Molecular Hydrogen Ameliorates Anti-Desmoglein 1 Antibody-Induced Pemphigus-Associated Interstitial Lung Disease by Inhibiting Oxidative Stress.

Pemphigus-associated interstitial lung disease (P-ILD) is a severe complication observed in pemphigus patients that is characterized by pulmonary interstitial inflammation and fibrosis. This study investigated the role of anti-desmoglein (Dsg) 1/3 antibodies in P-ILD pathogenesis and evaluated the therapeutic potential of molecular hydrogen (H(2)). Using a BALB/cJGpt mouse model, we demonstrated that anti-Dsg 1 antibodies, but not anti-Dsg 3 antibodies, induced interstitial inflammation and fibrosis. Immunofluorescence staining confirmed IgG deposition in the alveolar epithelium, suggesting immune complex formation and epithelial damage.
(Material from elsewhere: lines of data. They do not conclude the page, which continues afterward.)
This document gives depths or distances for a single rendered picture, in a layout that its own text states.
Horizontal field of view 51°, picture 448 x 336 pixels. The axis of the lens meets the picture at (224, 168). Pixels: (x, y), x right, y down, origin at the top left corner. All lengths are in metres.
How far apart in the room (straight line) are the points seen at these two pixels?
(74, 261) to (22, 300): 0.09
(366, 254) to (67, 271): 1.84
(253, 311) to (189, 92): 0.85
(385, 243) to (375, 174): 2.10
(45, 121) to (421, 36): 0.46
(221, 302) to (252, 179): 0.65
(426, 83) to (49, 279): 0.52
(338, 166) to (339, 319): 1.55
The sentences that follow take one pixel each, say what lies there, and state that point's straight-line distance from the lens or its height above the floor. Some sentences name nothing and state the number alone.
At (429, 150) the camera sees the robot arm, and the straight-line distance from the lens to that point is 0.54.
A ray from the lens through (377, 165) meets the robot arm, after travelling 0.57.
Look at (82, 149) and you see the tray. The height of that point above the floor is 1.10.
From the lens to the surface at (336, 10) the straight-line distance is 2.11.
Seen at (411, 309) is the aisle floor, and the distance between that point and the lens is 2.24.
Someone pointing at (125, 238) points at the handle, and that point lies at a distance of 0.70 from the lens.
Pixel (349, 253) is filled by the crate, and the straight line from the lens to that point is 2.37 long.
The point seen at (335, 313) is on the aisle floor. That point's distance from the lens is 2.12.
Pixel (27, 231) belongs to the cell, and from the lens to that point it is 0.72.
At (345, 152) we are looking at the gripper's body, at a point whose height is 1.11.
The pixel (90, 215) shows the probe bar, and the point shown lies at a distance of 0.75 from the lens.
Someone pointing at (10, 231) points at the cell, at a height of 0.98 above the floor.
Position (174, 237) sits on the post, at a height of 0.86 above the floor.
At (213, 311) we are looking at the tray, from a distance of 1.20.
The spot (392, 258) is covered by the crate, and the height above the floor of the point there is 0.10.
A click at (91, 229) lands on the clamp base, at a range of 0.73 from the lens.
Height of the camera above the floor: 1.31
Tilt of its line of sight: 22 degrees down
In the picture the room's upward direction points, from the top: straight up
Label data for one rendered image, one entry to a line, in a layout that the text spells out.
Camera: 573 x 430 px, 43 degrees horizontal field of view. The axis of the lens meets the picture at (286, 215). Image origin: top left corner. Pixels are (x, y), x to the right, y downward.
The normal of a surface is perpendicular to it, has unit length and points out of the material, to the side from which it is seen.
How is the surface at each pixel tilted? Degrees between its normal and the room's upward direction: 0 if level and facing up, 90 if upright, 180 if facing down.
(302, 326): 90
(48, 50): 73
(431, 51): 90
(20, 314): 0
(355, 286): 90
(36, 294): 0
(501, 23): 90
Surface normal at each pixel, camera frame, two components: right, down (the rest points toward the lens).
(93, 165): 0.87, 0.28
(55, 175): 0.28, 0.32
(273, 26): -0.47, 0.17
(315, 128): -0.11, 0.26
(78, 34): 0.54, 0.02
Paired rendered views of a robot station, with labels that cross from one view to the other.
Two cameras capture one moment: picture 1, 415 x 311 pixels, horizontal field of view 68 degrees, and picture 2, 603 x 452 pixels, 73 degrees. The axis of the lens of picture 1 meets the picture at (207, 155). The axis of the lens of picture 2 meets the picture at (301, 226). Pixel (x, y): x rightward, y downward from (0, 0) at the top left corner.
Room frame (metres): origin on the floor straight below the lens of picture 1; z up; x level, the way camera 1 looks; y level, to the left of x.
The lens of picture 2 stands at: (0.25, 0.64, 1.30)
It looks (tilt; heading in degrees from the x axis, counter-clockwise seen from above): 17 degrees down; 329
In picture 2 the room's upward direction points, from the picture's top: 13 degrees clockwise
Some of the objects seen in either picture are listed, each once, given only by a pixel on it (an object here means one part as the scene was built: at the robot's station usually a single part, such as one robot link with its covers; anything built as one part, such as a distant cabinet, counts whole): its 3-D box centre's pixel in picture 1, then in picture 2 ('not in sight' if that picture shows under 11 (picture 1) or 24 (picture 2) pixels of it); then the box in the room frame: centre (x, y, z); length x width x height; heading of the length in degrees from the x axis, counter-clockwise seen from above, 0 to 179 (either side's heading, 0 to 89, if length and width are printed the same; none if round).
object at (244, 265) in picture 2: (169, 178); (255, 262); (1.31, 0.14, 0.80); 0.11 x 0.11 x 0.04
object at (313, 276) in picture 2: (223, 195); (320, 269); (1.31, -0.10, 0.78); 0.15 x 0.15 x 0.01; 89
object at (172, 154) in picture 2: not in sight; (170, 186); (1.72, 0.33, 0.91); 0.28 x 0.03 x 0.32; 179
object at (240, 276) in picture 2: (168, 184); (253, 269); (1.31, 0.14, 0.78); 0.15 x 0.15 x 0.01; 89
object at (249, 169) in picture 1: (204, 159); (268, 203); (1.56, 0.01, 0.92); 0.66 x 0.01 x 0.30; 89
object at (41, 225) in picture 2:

Gene expression analysis revealed elevated pro-inflammatory cytokines (IL-1β, IL-13) and upregulated pro-fibrotic markers (α-SMA, S100A4, TGF-β, and collagen genes) in P-ILD progression. Elevated oxidative stress and impaired ROS metabolism further implied the role of oxidative damage in disease pathogenesis. To assess H(2)'s therapeutic potential, hydrogen-rich water was administered to P-ILD mice. H(2) treatment significantly reduced oxidative stress, attenuated interstitial inflammation, and prevented pulmonary fibrosis. These protective effects were attributed to H(2)'s antioxidant properties, which restored the pro-oxidant-antioxidant balance. Our findings underscore the critical role of anti-Dsg 1 antibodies and oxidative stress in P-ILD and highlight H(2) as a promising therapeutic agent for mitigating anti-Dsg 1 antibody-induced lung injury.